Examine the records and identify each line that includes the string "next". Copy those lines.
START Records provided
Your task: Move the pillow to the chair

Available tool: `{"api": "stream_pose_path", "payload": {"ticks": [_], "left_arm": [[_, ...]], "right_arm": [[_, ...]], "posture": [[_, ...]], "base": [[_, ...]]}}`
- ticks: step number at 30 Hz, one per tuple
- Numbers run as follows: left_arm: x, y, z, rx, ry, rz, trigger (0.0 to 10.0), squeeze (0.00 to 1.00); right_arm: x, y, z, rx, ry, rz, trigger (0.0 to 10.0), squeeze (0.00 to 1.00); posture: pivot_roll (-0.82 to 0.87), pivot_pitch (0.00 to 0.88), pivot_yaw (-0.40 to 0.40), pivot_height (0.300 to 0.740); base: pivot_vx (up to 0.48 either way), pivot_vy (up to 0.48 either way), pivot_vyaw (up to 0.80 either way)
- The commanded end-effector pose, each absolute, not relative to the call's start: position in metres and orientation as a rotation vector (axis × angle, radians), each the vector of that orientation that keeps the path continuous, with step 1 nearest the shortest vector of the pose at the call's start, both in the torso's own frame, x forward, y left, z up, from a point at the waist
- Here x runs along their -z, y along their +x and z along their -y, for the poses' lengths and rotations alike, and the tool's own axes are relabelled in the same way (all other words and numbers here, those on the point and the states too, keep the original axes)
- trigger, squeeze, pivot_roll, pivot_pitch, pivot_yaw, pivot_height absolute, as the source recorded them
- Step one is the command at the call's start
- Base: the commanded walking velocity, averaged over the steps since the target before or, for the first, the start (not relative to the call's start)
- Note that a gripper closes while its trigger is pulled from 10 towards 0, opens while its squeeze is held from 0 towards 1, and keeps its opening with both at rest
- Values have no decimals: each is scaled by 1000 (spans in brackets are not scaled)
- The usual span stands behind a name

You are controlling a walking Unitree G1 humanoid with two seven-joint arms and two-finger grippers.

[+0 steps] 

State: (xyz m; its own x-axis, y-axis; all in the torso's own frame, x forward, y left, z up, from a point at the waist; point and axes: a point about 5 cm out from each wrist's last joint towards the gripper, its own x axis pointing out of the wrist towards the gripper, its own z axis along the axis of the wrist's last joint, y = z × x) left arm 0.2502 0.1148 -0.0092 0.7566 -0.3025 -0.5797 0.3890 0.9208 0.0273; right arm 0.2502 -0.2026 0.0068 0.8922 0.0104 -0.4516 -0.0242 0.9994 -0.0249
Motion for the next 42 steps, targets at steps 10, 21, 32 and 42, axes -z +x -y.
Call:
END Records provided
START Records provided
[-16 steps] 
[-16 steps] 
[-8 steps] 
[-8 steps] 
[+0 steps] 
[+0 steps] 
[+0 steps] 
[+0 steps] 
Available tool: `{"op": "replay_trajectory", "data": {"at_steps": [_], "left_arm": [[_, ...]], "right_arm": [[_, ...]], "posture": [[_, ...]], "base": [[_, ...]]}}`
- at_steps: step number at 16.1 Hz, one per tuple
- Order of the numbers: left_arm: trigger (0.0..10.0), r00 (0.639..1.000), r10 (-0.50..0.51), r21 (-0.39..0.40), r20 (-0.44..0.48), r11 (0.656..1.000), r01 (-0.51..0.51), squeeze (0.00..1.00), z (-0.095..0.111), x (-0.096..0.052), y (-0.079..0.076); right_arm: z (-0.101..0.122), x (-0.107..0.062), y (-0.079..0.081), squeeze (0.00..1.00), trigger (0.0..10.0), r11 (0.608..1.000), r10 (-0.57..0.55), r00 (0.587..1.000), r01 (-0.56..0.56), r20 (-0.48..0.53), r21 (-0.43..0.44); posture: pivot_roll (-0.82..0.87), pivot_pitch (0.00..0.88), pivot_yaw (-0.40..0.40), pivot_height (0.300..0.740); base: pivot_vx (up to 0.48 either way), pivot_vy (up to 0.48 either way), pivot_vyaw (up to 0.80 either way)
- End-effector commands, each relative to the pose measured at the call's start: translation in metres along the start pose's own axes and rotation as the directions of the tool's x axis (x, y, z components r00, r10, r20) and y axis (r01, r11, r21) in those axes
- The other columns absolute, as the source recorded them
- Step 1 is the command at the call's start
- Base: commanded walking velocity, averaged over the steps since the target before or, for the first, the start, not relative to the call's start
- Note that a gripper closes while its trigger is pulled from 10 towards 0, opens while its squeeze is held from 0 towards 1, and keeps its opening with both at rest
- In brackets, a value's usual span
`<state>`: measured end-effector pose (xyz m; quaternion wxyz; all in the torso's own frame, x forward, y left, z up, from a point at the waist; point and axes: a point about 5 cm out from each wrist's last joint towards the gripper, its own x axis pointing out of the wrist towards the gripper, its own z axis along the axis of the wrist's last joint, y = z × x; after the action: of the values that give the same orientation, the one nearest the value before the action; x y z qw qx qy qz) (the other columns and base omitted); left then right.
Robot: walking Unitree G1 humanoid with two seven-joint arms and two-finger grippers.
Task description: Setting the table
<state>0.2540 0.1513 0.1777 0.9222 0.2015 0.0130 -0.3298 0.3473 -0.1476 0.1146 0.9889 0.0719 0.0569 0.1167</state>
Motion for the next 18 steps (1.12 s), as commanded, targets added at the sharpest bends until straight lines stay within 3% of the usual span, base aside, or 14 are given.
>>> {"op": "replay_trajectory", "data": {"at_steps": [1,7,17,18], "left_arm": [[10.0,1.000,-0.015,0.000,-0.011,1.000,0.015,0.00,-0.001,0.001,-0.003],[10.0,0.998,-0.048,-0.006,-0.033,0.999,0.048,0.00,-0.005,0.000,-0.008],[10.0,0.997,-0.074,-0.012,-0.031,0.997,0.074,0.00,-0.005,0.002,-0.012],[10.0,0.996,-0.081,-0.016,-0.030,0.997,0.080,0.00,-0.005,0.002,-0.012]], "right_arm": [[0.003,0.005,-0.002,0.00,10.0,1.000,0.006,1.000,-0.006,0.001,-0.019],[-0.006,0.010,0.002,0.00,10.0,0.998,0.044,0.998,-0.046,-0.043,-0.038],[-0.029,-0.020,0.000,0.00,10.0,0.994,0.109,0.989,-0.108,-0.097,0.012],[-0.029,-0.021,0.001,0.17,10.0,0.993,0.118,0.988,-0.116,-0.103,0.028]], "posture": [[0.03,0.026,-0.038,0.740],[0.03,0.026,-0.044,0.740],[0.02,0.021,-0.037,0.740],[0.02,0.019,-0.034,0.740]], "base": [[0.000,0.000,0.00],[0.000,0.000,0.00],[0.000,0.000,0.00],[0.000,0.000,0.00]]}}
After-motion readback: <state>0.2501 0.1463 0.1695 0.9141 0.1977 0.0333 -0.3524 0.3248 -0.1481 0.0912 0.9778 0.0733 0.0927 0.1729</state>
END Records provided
### Answer to the problem
Motion for the next 42 steps, targets at steps 10, 21, 32 and 42, axes -z +x -y.
Motion for the next 18 steps (1.12 s), as commanded, targets added at the sharpest bends until straight lines stay within 3% of the usual span, base aside, or 14 are given.

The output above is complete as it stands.